I love old china plates and patterns.
So does Susan, my wife.
We both come from families with generations of accumulated, and mixed china patterns.
Full sets, partial sets, small sets, single pieces.
The bottom line, our house has stacks and stacks of china, filling the place up.

They are beautiful, the patterns that endure, that are used again and again, hallowed by use.
They make me stop. They make me pay attention, to colors, shapes, weight, touch, to memory and stories.

We wash them by hand.
The inevitable happens. A slip, grasping and juggling as the plate starts to tumble through the air. It always happens in slow motion.
I can see the plate now as it slowly falls to the hard floor, whole, beautiful intact one instant, and in the next instant there is that loud percussive, abrasive crash as it shatters, the shards spinning, dancing, scattering in every direction. Then the silence. Then the skip of the heartbeat. Watery suds dripping from fingers to the floor. The withering posture of grief.

A beautiful thing, shattered and scattered.
Our attentions are like that. A beautiful thing, scattered and shattered.
Broken attention. Scattered attention pulled in every direction.

We miss so much. We get so much wrong. There is so much competition trying to catch our attentions, entire industries and political systems all designed to do one thing, to get our attention, to hold our attention, to bend, to shape, to misdirect our attentions, to bait and switch when we aren’t looking.

What does it take to get our attention?
What do we do to get attention? To avoid attention?

We always have plates and cups that are glued back together, or are waiting in a pile to be glued back together, a whole procession of piles of pieces, peacefully waiting, “One of these days, when I get around to it.”
But it rarely works.
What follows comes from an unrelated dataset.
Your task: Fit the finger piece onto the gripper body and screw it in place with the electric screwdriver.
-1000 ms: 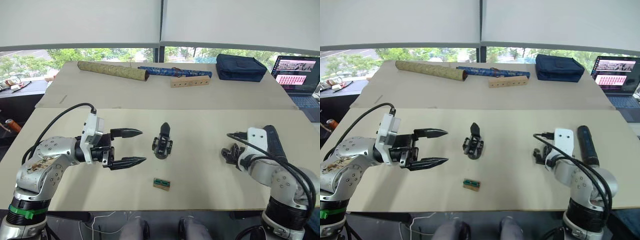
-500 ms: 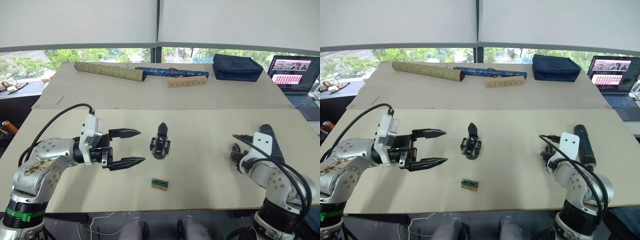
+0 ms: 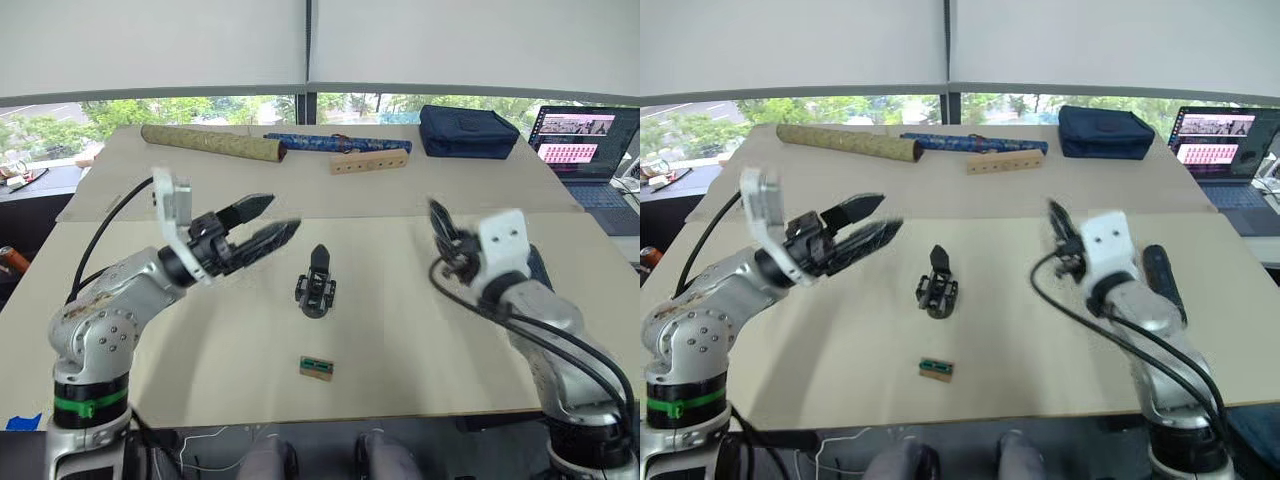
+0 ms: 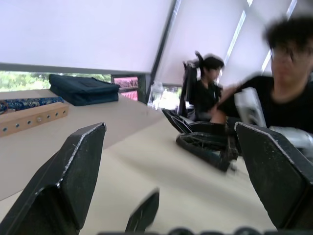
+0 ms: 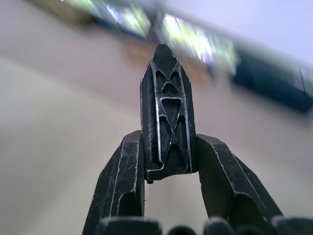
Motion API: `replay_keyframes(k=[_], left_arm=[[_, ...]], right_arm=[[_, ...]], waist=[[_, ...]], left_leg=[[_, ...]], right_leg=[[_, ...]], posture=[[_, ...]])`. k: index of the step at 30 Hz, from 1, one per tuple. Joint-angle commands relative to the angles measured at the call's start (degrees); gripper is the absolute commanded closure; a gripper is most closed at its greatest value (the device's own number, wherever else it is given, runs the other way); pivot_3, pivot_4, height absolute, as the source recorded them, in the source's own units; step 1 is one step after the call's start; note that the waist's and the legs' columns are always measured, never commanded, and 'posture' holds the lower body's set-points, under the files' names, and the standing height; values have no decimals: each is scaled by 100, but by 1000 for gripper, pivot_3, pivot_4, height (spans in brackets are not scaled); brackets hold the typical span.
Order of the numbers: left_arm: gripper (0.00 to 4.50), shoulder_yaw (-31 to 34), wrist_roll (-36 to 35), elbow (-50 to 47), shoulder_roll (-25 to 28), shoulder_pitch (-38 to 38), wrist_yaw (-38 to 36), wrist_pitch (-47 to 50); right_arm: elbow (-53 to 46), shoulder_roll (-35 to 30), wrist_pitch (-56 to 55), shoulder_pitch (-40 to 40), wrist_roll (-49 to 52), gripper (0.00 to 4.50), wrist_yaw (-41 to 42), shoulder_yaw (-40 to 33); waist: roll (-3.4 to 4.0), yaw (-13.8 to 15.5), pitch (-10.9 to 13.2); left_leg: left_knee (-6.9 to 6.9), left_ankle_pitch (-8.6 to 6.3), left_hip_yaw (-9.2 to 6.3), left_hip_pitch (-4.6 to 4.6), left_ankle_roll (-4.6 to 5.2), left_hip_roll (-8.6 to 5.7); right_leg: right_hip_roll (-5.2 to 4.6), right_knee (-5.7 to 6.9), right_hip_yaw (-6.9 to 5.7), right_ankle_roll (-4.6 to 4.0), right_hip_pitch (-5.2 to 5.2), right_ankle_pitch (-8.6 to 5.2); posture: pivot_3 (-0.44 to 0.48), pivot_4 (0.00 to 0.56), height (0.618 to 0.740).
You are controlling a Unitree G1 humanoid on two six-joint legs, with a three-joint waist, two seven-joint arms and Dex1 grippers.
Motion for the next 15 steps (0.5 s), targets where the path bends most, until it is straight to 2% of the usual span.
replay_keyframes(k=[1, 3, 7, 10, 15], left_arm=[[0, 104, -418, 37, -505, -441, 981, 15], [0, 59, -230, 129, -830, -602, 1353, -148], [0, -104, -88, 60, -1143, -587, 1488, -273], [0, -70, -258, 48, -1501, -638, 1724, -398], [0, -225, -355, -124, -1795, -555, 1778, -418]], right_arm=[[152, 117, -1023, -493, -337, 3368, 305, 371], [299, 303, -1273, -769, -442, 3368, 374, 595], [395, 717, -1332, -1082, -610, 3368, 379, 914], [426, 870, -1516, -1089, -681, 3368, 514, 1061], [423, 945, -1680, -940, -840, 3368, 694, 1227]], waist=[[-6, 39, 3], [-8, 82, 3], [-8, 90, 3], [-8, 106, 3], [-8, 102, 3]], left_leg=[[0, 0, 0, -1, 0, -1], [2, 1, -7, -4, 0, -5], [4, 1, -5, -15, 2, -9], [5, 2, -6, -16, 1, -8], [6, 3, -5, -14, -1, -9]], right_leg=[[0, -1, -1, 0, 0, 0], [0, -7, -4, 0, 7, 0], [-1, -7, -5, 0, 5, 1], [-1, -6, -11, 0, 5, 1], [-1, -13, -12, 0, 6, 1]], posture=[[0, 150, 740], [0, 150, 740], [0, 150, 740], [0, 150, 740], [0, 150, 740]])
They look and feel misshapen afterwards. Traumatized.

Sometimes we just can’t see or hear each other, our attentions are spinning and falling and shattering faster than we can juggle and catch them, faster than we can glue things back together in distorted shapes.

The Transfiguration of Jesus.
I think we can rename this beloved visionary bible story.
We can call it, “Do I have your attention yet!”, as God smashes the china to the floor.

It is a deep, and mysterious and very straight forward story.
Our attentions are grabbed.
Pay close attention to Jesus. That’s the whole message, shining like the sun.

We see the brightness of God, the brightness of the kingdom of heaven, the brightness leaks out, the brightness of the resurrection, and the brightness of the one who will return and be our judge.
The brightness that brings all the pieces of this shattered beauty back together.

“Now that I have your full attention we can go back down the mountain and carry the cross that will shatter this body.” There it is. The whole story. There is nothing else. There is only Jesus himself alone. Soon to be shattered, the pieces scattering in every direction. The image broken.

The brightness of God, that will be shattered, that all these broken pieces may be made whole.
The brightness that touches us in our fear, commanding us to get up, to rise, to not be afraid.
Don’t be afraid of being shattered.

It’s all coming together.

So here we are in our scattered lives, our distracted and misdirected attentions.
What breaks us?
What pulls us back together?
And then every once in a while, that brightness breaks through.

What does it take to get our attention?